Extracted data entries:
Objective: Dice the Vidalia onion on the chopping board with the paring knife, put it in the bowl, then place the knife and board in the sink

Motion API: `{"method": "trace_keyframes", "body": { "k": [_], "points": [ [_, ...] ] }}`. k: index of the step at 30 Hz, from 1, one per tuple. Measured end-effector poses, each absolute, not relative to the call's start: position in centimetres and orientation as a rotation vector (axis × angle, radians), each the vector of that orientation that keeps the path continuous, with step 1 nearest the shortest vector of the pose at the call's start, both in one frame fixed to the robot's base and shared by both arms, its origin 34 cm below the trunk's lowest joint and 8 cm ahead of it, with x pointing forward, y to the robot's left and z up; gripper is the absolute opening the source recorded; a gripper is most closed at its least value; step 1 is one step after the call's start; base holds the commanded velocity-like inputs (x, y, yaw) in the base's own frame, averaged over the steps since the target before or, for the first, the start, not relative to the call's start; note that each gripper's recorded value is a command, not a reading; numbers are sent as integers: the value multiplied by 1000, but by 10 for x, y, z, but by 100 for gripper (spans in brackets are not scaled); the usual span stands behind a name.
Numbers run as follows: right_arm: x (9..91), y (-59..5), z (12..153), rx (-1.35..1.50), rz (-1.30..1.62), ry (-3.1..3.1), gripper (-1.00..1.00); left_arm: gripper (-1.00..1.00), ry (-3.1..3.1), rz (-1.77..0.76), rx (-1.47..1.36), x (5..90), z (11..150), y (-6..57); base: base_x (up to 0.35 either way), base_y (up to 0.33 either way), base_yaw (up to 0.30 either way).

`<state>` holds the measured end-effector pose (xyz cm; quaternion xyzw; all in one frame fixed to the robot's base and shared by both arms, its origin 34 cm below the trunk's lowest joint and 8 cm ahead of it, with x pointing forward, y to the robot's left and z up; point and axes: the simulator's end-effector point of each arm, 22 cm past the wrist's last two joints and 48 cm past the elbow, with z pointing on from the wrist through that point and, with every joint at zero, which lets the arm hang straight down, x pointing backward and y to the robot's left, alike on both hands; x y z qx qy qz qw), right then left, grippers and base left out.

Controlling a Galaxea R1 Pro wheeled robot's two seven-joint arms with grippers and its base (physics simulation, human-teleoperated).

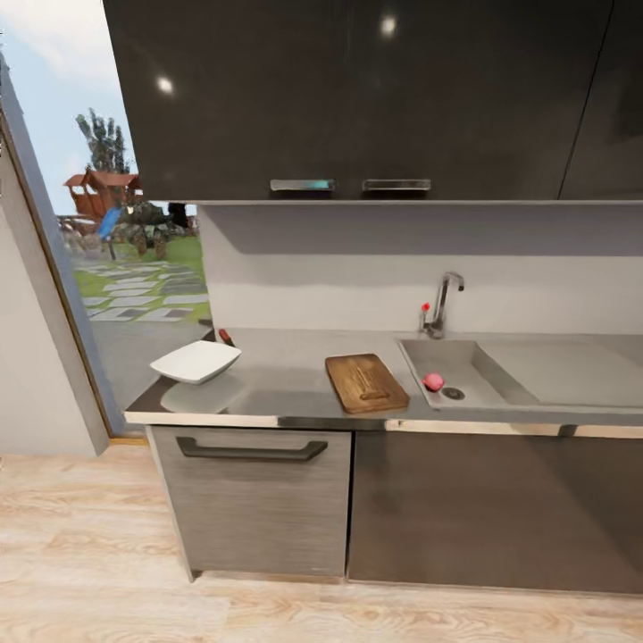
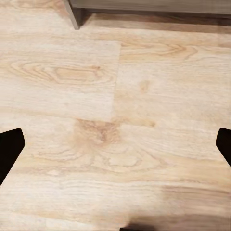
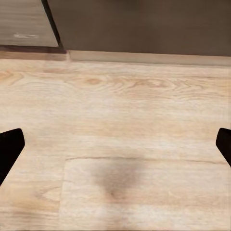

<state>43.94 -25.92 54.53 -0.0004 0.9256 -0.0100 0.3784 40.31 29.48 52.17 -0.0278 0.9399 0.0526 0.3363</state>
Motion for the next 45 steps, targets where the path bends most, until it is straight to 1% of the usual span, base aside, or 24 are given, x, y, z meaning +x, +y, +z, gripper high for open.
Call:
{"method": "trace_keyframes", "body": {
  "k": [18,25,28,30,34,39,45],
  "points": [
    [439,-261,545,2,-28,2365,100,100,2452,137,-74,402,521,295,7,278,0],
    [440,-263,545,7,-35,2366,100,100,2467,138,-72,397,517,295,0,42,0],
    [444,-272,550,29,-82,2353,100,100,2476,138,-70,393,515,295,0,4,0],
    [464,-290,569,75,-177,2295,100,100,2480,138,-69,392,514,294,0,1,0],
    [494,-306,603,125,-261,2223,100,100,2482,136,-71,391,514,294,0,0,0],
    [523,-311,641,144,-285,2199,100,100,2482,136,-71,391,513,293,0,0,0],
    [562,-313,719,153,-291,2161,100,100,2483,136,-70,390,513,293,0,0,0]
  ]
}}
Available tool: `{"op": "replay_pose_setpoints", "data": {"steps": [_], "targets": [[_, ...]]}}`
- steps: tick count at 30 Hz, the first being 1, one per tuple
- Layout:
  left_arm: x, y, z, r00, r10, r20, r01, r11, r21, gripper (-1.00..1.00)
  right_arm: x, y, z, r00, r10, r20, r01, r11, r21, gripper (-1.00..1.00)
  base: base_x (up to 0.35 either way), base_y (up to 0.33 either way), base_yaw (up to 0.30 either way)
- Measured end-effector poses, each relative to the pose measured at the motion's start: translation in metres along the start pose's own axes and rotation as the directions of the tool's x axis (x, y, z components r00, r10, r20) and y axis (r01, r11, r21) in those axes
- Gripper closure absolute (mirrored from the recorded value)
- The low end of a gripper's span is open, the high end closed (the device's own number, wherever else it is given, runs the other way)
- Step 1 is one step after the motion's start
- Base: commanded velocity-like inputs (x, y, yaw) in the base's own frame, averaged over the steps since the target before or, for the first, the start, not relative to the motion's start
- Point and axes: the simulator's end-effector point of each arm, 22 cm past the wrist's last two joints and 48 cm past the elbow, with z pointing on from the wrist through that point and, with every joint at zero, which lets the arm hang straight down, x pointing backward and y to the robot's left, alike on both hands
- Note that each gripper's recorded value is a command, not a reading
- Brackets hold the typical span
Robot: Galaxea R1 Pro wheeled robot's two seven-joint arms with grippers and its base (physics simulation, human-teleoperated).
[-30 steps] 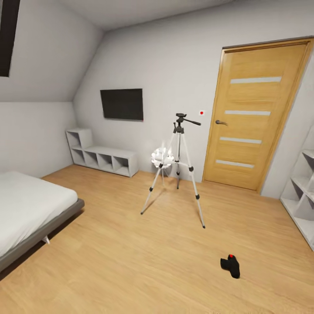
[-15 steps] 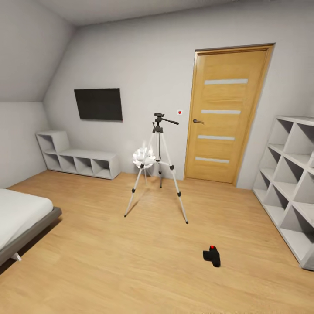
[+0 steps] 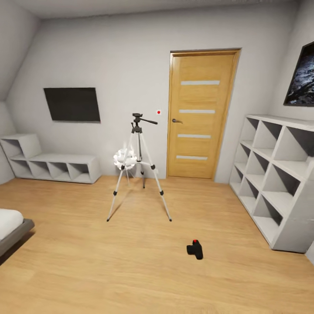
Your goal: Attach the digital camera to the camera tripod in the bedroom.
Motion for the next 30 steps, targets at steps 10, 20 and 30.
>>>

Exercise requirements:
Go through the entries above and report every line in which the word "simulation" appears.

Task answer:
Controlling a Galaxea R1 Pro wheeled robot's two seven-joint arms with grippers and its base (physics simulation, human-teleoperated).
Robot: Galaxea R1 Pro wheeled robot's two seven-joint arms with grippers and its base (physics simulation, human-teleoperated).

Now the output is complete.